EXERCISE AIM -> Reproduce the lines below from the one that contains "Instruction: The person" through the end, inclusive, and add nothing.

DATASET CONTENT ->
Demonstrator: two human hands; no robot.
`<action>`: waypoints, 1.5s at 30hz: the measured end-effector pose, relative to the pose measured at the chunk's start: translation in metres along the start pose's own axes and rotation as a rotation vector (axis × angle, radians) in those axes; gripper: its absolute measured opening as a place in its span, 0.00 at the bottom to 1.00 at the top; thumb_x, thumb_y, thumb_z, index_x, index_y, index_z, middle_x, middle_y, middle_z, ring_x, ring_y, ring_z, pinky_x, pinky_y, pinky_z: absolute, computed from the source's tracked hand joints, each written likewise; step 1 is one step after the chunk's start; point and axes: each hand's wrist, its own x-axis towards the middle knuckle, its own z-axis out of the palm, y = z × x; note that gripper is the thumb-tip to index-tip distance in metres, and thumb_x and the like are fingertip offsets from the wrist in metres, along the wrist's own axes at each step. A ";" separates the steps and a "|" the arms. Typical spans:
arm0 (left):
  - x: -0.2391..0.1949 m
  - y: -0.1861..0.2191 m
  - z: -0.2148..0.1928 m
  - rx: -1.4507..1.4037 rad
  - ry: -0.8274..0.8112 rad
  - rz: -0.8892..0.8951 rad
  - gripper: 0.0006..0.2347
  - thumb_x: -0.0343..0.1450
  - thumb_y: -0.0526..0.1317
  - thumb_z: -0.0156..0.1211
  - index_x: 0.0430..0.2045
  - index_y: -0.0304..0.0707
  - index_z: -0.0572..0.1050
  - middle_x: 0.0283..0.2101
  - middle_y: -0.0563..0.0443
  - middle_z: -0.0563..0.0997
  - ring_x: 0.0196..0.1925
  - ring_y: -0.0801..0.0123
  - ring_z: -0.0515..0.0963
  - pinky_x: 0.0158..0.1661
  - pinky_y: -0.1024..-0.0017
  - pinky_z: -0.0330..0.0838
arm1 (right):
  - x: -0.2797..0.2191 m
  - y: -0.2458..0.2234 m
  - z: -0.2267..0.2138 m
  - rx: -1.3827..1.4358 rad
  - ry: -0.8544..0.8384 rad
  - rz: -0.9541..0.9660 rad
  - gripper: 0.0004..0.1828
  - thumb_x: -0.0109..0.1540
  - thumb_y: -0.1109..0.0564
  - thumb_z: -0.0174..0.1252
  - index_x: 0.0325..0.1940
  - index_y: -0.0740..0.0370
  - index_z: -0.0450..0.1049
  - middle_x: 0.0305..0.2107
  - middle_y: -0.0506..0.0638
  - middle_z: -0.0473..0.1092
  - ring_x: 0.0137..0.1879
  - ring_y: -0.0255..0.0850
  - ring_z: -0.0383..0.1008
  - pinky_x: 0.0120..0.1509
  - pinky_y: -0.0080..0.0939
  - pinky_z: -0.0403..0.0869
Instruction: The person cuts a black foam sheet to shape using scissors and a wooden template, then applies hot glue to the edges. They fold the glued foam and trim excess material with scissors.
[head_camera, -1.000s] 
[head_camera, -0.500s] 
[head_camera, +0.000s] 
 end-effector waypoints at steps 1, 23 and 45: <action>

OUTPUT ->
Instruction: The person cuts a black foam sheet to shape using scissors and a wooden template, then applies hot glue to the edges. They fold the glued foam and trim excess material with scissors.
[head_camera, -1.000s] 
[head_camera, -0.500s] 
[head_camera, +0.000s] 
 end-effector waypoints at steps 1, 23 and 45: <action>

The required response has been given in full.